● **Task objective**:
Find every line below with the word "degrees". Then give only how many there are.

*** Block opens ***

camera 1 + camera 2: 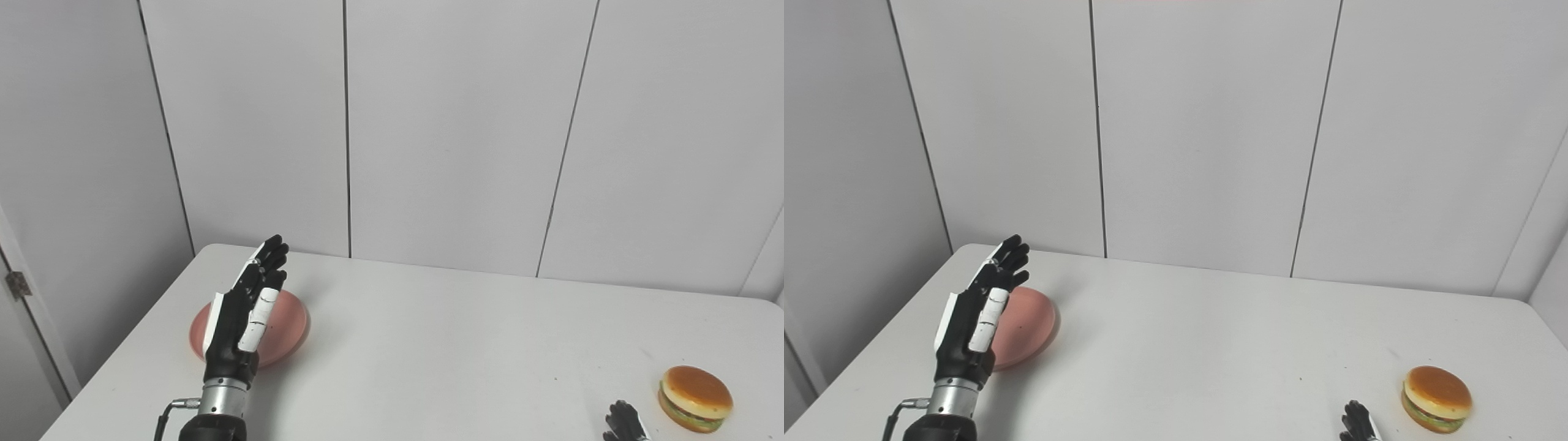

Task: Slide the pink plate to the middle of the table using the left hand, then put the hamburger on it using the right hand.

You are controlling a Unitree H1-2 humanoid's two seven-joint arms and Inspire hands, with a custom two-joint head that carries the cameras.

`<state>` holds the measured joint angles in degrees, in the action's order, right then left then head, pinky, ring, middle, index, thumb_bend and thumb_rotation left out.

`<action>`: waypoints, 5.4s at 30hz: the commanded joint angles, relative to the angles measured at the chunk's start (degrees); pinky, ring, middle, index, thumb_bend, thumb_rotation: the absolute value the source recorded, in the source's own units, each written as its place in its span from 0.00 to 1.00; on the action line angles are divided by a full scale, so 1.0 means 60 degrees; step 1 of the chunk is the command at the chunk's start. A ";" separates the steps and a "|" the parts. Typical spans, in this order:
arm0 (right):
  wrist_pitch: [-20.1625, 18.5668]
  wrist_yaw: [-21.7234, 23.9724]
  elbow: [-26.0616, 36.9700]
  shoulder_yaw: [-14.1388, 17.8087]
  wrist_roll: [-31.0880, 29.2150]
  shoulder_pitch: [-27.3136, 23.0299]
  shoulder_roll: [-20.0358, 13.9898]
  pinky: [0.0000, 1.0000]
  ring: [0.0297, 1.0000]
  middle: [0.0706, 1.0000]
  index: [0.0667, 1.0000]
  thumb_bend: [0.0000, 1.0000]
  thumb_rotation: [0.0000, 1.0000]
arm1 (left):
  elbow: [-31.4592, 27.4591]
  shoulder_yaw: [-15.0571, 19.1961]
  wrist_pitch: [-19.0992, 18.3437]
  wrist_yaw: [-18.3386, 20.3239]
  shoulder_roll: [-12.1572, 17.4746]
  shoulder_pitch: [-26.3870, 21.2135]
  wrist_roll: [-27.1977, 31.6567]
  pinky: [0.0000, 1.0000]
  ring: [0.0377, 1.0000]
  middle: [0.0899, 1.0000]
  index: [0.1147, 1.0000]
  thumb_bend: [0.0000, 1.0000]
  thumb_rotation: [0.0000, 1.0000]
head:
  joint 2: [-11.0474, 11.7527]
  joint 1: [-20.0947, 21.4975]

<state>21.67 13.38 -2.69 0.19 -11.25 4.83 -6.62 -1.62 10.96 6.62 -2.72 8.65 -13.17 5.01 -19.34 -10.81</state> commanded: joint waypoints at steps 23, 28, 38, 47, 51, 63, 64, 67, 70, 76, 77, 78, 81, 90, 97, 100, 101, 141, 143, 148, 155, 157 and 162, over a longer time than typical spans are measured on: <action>-0.0570 0.0035 -0.0409 -0.0257 0.0046 0.0229 -0.0195 1.00 0.99 0.97 0.97 0.96 0.96 | 0.4483 0.1208 0.2782 0.0725 0.2540 -0.2535 0.0890 0.85 0.87 0.84 0.87 1.00 0.87 | -0.0152 0.0037; -0.0546 0.0042 -0.0358 -0.0281 0.0062 0.0267 -0.0222 1.00 0.98 0.96 0.96 0.96 0.96 | 0.5926 0.1329 0.2928 0.0705 0.2773 -0.2941 0.1058 0.84 0.87 0.84 0.85 0.98 0.85 | -0.0213 0.0060; -0.0599 0.0015 -0.0238 -0.0348 0.0102 0.0319 -0.0249 1.00 0.98 0.96 0.96 0.95 0.97 | 0.8748 0.1658 0.3374 0.1488 0.3048 -0.3706 0.1547 0.85 0.89 0.87 0.87 1.00 0.82 | -0.0283 0.0152; -0.0554 -0.0002 -0.0154 -0.0422 0.0177 0.0372 -0.0295 1.00 0.98 0.96 0.96 0.93 0.97 | 1.0031 0.1946 0.3376 0.2283 0.2942 -0.4075 0.2078 0.91 0.94 0.88 0.88 0.98 0.81 | -0.0384 0.0218; -0.0558 -0.0043 -0.0108 -0.0437 0.0240 0.0401 -0.0302 1.00 0.97 0.95 0.95 0.93 0.96 | 1.0461 0.1855 0.3381 0.2266 0.2962 -0.4237 0.1883 0.90 0.95 0.90 0.89 0.93 0.86 | -0.0415 0.0226; -0.0588 -0.0031 0.0033 -0.0497 0.0272 0.0471 -0.0343 1.00 0.96 0.94 0.94 0.90 0.95 | 1.1686 0.1746 0.3378 0.2482 0.3101 -0.4610 0.1797 0.92 0.95 0.90 0.89 0.97 0.81 | -0.0496 0.0311; -0.0591 -0.0032 0.0037 -0.0501 0.0269 0.0473 -0.0345 1.00 0.96 0.94 0.94 0.90 0.95 | 1.1696 0.1725 0.3377 0.2500 0.3096 -0.4607 0.1806 0.92 0.95 0.91 0.89 0.96 0.81 | -0.0496 0.0311; -0.0634 -0.0012 0.0075 -0.0530 0.0248 0.0484 -0.0345 1.00 0.96 0.94 0.94 0.90 0.95 | 1.1776 0.1538 0.3376 0.2487 0.3113 -0.4557 0.1669 0.90 0.96 0.93 0.91 0.94 0.82 | -0.0529 0.0338; -0.0635 0.0011 0.0100 -0.0569 0.0243 0.0495 -0.0349 1.00 0.96 0.94 0.95 0.90 0.95 | 1.1829 0.1393 0.3373 0.2525 0.3120 -0.4519 0.1641 0.88 0.94 0.92 0.90 0.99 0.80 | -0.0561 0.0388; -0.0645 -0.0088 0.0129 -0.0598 0.0361 0.0500 -0.0309 1.00 0.95 0.93 0.93 0.90 0.94 | 1.1693 0.1294 0.3374 0.2903 0.2991 -0.4447 0.1807 0.85 0.92 0.90 0.88 0.98 0.79 | -0.0596 0.0443; -0.0647 -0.0100 0.0130 -0.0599 0.0371 0.0498 -0.0301 1.00 0.95 0.93 0.93 0.90 0.94 | 1.1644 0.1247 0.3371 0.2899 0.2971 -0.4432 0.1784 0.83 0.92 0.90 0.88 0.96 0.80 | -0.0596 0.0443; -0.0642 -0.0115 0.0132 -0.0605 0.0393 0.0497 -0.0291 1.00 0.95 0.93 0.93 0.89 0.94 | 1.1533 0.1159 0.3359 0.2855 0.2937 -0.4398 0.1718 0.82 0.92 0.90 0.90 0.96 0.81 | -0.0592 0.0457; -0.0613 -0.0155 0.0147 -0.0628 0.0453 0.0495 -0.0272 1.00 0.95 0.93 0.93 0.89 0.94 | 1.1388 0.0898 0.3356 0.2752 0.2898 -0.4335 0.1569 0.81 0.92 0.91 0.90 0.94 0.82 | -0.0610 0.0494; -0.0732 -0.0245 0.0226 -0.0711 0.0586 0.0492 -0.0270 1.00 0.94 0.93 0.93 0.89 0.93 | 1.0830 0.0539 0.3188 0.2599 0.2681 -0.4207 0.1467 0.80 0.91 0.89 0.88 0.94 0.82 | -0.0631 0.0554; -0.0827 -0.0273 0.0325 -0.0752 0.0596 0.0509 -0.0252 1.00 0.95 0.92 0.93 0.90 0.93 | 1.0184 0.0366 0.2785 0.2577 0.2549 -0.4095 0.1451 0.80 0.91 0.88 0.88 0.92 0.83 | -0.0651 0.0607; -0.0820 -0.0288 0.0324 -0.0763 0.0629 0.0513 -0.0253 1.00 0.95 0.92 0.93 0.90 0.93 | 0.9904 0.0363 0.2593 0.2586 0.2486 -0.4048 0.1482 0.80 0.91 0.88 0.88 0.92 0.84 | -0.0665 0.0631; -0.0813 -0.0294 0.0324 -0.0764 0.0644 0.0513 -0.0252 1.00 0.95 0.92 0.93 0.90 0.93 | 0.9808 0.0374 0.2527 0.2601 0.2460 -0.4032 0.1515 0.80 0.91 0.88 0.88 0.91 0.83 | -0.0665 0.0631; -0.1405 -0.0508 0.1311 -0.1027 0.1197 0.0774 -0.0060 1.00 0.95 0.91 0.92 0.84 0.92 | 0.5261 -0.0621 -0.0874 0.1400 0.0608 -0.2684 0.0560 0.73 0.85 0.85 0.83 0.86 0.78 | -0.1543 0.1565; -0.1460 -0.0540 0.1401 -0.1063 0.1294 0.0791 -0.0014 1.00 0.95 0.92 0.92 0.83 0.92 | 0.5055 -0.0704 -0.1065 0.1357 0.0544 -0.2605 0.0458 0.72 0.85 0.84 0.84 0.86 0.80 | -0.1631 0.1739; -0.1526 -0.0584 0.1588 -0.1152 0.1464 0.0816 0.0105 1.00 0.95 0.92 0.93 0.81 0.91 | 0.4713 -0.0783 -0.1284 0.1312 0.0446 -0.2513 0.0352 0.72 0.85 0.84 0.85 0.88 0.83 | -0.1905 0.2212; -0.1845 -0.0712 0.1901 -0.1324 0.1680 0.0809 0.0311 1.00 0.95 0.92 0.92 0.78 0.90 | 0.4285 -0.0679 -0.1692 0.1184 0.0139 -0.2488 0.0438 0.76 0.88 0.87 0.83 0.89 0.82 | -0.2197 0.2696; -0.1936 -0.0766 0.1976 -0.1379 0.1750 0.0797 0.0375 1.00 0.95 0.92 0.92 0.78 0.90 | 0.4219 -0.0698 -0.1726 0.1178 0.0090 -0.2452 0.0387 0.76 0.88 0.87 0.82 0.88 0.82 | -0.2245 0.2843; -0.1887 -0.0899 0.1984 -0.1584 0.1948 0.0706 0.0498 1.00 0.94 0.91 0.92 0.77 0.90 | 0.3709 -0.0782 -0.2100 0.0955 -0.0084 -0.2250 0.0217 0.84 0.88 0.85 0.82 0.88 0.84 | -0.2310 0.3528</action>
<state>11.43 8.09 8.64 -8.60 -0.01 8.98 -5.57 23.08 6.43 -5.72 3.66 8.00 -25.48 7.13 -33.13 10.36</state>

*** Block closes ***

● **Solution below**:
2